» **TASK INSTRUCTIONS**
Starting with the line that has "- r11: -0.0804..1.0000" in the records below and ending with the line that has "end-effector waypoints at", output those lines exactly and nothing more; omit the pictures.

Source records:
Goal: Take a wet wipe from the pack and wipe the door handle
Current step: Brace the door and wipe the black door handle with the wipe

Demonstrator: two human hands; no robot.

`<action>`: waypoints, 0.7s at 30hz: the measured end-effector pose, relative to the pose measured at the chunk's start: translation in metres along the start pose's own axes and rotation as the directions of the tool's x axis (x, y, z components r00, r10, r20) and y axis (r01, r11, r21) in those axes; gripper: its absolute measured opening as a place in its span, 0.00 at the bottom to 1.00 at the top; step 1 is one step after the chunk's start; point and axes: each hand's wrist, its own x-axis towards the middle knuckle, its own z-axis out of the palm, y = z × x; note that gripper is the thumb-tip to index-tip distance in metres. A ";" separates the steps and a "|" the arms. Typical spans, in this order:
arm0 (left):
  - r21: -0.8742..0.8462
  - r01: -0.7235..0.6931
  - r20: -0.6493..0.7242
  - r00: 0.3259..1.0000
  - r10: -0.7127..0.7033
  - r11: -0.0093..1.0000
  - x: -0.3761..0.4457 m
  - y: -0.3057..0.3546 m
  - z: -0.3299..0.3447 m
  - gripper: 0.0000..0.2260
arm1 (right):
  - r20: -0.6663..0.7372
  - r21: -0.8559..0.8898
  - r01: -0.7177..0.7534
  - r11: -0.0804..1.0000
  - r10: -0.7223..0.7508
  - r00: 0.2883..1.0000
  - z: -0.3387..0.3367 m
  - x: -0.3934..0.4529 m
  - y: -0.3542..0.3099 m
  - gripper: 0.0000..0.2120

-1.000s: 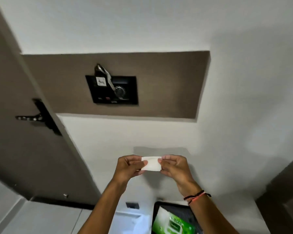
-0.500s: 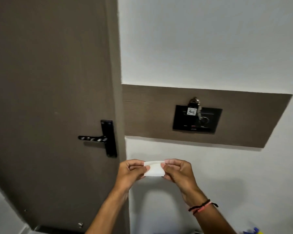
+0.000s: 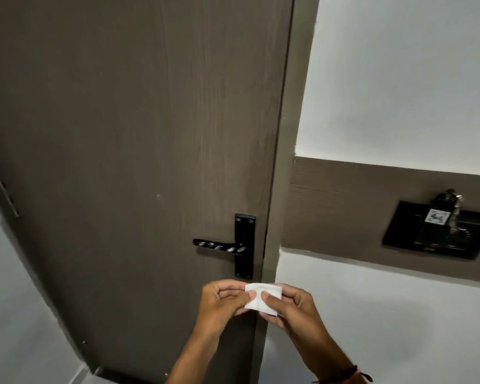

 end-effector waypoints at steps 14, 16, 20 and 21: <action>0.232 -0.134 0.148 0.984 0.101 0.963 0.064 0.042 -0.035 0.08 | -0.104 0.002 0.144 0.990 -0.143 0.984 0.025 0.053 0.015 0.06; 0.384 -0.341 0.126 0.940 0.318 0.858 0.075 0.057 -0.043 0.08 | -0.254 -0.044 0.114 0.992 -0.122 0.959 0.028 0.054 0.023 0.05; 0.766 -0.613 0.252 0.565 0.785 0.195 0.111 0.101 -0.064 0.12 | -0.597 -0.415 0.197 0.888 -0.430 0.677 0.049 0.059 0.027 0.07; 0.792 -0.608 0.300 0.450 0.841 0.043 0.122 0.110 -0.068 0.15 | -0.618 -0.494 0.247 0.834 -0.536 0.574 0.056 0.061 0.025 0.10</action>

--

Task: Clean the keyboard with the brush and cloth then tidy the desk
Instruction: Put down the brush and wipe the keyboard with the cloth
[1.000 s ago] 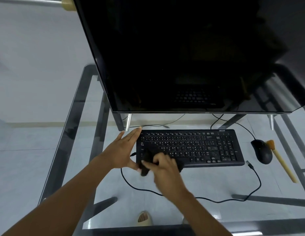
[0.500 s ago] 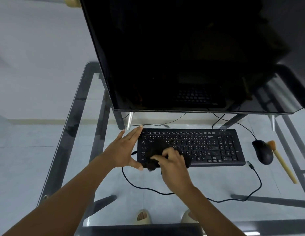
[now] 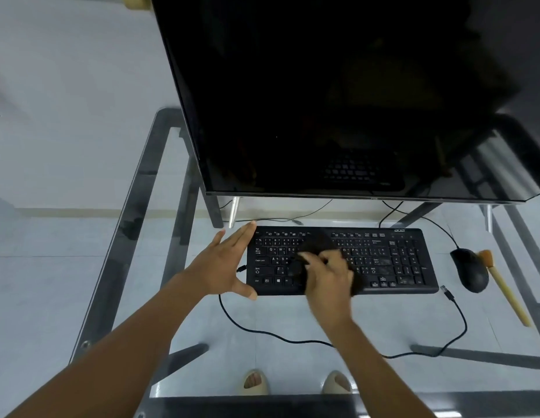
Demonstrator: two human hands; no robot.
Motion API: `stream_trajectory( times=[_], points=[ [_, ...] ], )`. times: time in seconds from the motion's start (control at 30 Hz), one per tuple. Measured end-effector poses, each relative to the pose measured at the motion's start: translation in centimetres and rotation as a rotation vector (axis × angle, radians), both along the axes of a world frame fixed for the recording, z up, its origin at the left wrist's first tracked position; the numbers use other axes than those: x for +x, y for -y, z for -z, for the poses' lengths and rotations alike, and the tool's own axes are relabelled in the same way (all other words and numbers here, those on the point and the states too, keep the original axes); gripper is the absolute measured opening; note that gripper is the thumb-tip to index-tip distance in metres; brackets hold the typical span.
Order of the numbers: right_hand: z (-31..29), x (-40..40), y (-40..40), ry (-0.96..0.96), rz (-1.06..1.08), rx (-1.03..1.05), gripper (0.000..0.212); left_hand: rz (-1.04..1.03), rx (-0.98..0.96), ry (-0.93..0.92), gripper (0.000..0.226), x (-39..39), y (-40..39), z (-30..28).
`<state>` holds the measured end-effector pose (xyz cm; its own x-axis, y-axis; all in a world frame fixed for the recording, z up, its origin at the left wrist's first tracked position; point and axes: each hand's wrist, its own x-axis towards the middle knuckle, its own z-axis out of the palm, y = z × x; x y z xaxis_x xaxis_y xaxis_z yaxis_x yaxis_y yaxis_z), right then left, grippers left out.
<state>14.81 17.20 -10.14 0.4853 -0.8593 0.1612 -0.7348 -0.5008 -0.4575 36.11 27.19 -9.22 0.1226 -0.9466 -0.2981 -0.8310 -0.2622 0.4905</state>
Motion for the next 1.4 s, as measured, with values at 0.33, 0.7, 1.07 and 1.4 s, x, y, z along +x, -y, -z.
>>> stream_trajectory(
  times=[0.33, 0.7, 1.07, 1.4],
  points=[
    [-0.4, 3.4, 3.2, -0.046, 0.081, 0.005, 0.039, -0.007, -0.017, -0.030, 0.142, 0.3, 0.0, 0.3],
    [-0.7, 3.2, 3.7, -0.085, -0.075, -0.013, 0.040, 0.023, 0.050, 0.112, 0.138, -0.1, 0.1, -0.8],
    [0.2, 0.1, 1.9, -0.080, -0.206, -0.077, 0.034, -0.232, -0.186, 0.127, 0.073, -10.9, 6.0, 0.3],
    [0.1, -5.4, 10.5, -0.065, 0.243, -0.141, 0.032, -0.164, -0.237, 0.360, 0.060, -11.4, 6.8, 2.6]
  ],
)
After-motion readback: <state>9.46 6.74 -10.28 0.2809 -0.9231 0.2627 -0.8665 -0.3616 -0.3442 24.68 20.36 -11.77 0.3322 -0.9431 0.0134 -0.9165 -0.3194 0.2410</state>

» **ANSWER TO THE EXERCISE**
  - r11: -0.0804..1.0000
  - r10: -0.7223..0.7508
  - r00: 0.2883..1.0000
  - z: -0.3387..0.3367 m
  - x: -0.3934..0.4529 m
  - y: -0.3542..0.3099 m
  - gripper: 0.0000..0.2120

-1.000s: 
-0.500s: 
+0.000s: 

 end-effector waypoints at steps 14, 16, 20 and 21: <action>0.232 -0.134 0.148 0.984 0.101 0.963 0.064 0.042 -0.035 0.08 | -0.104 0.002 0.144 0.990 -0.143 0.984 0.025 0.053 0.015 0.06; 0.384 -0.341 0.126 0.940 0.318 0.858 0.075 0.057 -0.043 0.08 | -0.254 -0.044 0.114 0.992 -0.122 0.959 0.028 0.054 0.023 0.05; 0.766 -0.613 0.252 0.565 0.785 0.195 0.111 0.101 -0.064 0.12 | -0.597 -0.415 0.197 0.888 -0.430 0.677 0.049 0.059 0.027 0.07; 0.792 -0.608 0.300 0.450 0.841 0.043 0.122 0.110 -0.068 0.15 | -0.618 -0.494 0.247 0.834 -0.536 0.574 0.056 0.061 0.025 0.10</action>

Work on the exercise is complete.